| ABOUT THIS TASK |
If a line in the entries contains the string "camera", include that line in your answer.

| EXCERPTED DATA |
____________________

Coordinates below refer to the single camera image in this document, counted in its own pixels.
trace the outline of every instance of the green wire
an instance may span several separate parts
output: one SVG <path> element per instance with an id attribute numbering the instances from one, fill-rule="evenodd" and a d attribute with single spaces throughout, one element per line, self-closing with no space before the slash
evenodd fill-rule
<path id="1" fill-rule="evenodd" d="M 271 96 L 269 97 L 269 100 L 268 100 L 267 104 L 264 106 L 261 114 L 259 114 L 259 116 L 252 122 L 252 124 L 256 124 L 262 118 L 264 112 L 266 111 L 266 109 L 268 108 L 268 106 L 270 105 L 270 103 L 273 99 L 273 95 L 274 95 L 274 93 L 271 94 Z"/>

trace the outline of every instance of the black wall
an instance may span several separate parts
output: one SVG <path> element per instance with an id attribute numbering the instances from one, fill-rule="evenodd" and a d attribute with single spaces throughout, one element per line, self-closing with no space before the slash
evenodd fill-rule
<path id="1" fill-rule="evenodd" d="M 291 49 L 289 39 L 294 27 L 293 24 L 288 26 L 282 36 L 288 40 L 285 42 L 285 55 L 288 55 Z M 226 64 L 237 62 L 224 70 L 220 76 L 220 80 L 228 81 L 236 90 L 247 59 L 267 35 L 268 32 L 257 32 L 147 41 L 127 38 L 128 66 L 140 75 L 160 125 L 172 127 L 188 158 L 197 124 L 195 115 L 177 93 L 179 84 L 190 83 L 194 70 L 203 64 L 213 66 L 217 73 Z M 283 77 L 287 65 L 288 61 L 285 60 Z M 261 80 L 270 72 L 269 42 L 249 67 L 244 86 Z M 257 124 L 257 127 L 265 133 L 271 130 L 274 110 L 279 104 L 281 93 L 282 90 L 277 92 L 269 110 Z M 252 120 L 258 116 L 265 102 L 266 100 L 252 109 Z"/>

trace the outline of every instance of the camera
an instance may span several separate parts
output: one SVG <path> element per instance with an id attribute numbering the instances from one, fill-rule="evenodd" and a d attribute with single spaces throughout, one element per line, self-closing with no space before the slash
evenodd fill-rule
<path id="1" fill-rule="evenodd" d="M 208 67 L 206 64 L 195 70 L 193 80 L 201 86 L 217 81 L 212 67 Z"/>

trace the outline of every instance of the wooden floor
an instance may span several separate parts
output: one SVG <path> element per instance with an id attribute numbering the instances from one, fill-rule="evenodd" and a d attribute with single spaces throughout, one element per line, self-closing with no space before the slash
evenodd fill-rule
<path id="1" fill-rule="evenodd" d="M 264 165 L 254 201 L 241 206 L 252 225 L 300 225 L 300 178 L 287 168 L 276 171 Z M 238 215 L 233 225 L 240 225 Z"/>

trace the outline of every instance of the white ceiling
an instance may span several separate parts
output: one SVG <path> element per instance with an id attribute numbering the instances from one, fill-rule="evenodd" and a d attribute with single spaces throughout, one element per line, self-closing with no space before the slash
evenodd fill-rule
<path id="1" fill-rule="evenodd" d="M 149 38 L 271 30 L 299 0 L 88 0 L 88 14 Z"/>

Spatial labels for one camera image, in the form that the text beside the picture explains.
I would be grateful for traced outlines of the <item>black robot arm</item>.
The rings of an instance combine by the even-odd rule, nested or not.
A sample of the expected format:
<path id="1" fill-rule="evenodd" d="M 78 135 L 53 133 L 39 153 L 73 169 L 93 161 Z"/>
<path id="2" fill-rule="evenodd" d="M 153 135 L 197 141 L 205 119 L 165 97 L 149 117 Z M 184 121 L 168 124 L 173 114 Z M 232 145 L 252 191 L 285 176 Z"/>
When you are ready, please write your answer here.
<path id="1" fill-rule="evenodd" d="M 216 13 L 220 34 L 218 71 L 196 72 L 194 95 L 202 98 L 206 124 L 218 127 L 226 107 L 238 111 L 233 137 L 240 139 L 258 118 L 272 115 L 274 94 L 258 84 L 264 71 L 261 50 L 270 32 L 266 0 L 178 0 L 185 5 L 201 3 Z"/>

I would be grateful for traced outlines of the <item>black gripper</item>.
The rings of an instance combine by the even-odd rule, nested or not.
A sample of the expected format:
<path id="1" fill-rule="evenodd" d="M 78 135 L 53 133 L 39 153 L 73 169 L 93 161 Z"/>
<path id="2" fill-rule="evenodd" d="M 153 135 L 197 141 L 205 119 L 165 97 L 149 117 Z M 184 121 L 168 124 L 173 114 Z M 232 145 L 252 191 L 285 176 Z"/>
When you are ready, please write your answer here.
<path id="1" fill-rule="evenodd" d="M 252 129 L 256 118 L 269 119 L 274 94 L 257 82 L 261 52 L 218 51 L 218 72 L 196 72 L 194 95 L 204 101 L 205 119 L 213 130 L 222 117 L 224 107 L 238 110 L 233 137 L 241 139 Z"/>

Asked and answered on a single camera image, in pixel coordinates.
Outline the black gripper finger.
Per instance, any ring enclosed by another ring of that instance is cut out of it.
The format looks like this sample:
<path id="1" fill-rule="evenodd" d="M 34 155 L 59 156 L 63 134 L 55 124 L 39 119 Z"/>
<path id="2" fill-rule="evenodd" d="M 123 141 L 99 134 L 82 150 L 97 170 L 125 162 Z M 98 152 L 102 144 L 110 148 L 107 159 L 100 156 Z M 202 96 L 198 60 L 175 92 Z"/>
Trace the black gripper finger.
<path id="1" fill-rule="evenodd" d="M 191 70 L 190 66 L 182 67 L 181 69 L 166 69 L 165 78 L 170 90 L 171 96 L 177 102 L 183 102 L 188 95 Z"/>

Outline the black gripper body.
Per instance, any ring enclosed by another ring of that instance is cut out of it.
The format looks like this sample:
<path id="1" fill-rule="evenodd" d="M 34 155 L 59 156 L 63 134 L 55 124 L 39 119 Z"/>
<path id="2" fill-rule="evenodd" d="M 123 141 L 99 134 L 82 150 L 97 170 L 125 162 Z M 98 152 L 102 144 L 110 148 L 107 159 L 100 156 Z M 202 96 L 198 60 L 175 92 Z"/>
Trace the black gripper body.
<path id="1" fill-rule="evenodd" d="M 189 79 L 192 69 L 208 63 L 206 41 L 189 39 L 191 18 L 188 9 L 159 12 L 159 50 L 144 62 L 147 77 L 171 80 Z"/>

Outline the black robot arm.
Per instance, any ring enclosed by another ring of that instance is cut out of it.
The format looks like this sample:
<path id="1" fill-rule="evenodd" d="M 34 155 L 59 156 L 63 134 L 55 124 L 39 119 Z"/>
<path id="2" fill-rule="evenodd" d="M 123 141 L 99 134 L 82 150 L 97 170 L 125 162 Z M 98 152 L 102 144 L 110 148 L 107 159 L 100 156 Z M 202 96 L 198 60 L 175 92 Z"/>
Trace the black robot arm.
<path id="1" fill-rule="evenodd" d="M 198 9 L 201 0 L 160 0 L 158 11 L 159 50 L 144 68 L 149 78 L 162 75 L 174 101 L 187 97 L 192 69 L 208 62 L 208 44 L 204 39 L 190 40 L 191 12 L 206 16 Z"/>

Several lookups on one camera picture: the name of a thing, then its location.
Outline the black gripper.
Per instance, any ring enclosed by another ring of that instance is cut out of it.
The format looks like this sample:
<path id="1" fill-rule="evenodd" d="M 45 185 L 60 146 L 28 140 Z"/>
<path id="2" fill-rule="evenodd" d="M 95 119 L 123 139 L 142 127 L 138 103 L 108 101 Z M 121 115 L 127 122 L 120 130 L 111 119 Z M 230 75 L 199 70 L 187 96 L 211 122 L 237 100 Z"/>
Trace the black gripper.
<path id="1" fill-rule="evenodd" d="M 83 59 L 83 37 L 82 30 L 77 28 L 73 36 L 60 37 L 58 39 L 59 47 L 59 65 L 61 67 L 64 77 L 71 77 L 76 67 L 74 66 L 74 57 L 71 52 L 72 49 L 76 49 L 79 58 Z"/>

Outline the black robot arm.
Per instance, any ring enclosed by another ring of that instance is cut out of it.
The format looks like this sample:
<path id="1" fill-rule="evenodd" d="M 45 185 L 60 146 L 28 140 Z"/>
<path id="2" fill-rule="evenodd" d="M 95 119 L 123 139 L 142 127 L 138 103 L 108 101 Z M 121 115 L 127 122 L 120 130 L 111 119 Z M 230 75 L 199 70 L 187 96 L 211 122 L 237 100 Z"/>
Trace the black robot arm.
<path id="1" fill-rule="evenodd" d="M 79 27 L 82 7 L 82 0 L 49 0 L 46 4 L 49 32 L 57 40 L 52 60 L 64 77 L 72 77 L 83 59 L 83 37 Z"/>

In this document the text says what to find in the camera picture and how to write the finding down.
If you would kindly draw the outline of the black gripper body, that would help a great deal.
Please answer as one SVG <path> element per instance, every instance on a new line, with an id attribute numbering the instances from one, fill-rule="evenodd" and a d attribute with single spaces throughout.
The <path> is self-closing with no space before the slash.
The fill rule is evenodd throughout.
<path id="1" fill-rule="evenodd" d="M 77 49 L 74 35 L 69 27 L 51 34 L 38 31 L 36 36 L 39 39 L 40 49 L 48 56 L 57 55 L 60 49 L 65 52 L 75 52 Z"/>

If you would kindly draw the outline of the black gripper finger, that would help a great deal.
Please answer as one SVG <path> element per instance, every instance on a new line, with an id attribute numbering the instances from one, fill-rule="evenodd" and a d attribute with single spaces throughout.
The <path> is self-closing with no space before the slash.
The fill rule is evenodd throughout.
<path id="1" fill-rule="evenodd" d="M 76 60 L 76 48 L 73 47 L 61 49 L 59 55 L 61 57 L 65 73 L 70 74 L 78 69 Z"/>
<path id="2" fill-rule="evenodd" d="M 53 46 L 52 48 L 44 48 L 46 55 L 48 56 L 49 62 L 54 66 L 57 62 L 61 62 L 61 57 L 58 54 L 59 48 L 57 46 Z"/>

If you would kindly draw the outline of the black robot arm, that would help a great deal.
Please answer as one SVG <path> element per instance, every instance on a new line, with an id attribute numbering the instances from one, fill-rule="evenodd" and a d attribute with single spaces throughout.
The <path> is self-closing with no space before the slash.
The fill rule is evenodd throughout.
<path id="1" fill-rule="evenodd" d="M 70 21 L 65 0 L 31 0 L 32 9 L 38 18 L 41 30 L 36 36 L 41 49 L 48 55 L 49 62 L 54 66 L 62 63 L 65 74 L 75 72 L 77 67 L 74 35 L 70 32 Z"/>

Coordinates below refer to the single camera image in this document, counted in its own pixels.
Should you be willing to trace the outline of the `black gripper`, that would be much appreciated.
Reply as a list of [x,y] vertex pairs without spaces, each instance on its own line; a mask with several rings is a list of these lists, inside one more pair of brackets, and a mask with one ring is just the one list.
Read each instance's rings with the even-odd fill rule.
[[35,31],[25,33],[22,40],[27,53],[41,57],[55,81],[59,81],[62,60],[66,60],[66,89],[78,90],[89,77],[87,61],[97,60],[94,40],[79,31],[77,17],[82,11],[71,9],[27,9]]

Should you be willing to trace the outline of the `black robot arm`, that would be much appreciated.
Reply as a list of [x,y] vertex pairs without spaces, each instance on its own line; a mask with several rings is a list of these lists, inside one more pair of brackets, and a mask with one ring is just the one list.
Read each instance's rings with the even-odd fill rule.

____________________

| RESPONSE AREA |
Coordinates below refer to the single camera image in this document, counted in its own pixels.
trace the outline of every instance of the camera
Spatial labels for one camera image, in the form that the text beside the picture explains.
Asked and answered on a single camera image, in pixel coordinates.
Several lookups on one camera picture: the name of a thing, then its location.
In this document the text says what to find in the camera picture and how to write the finding down.
Coordinates below refer to the single camera image in this document, counted in its own pixels.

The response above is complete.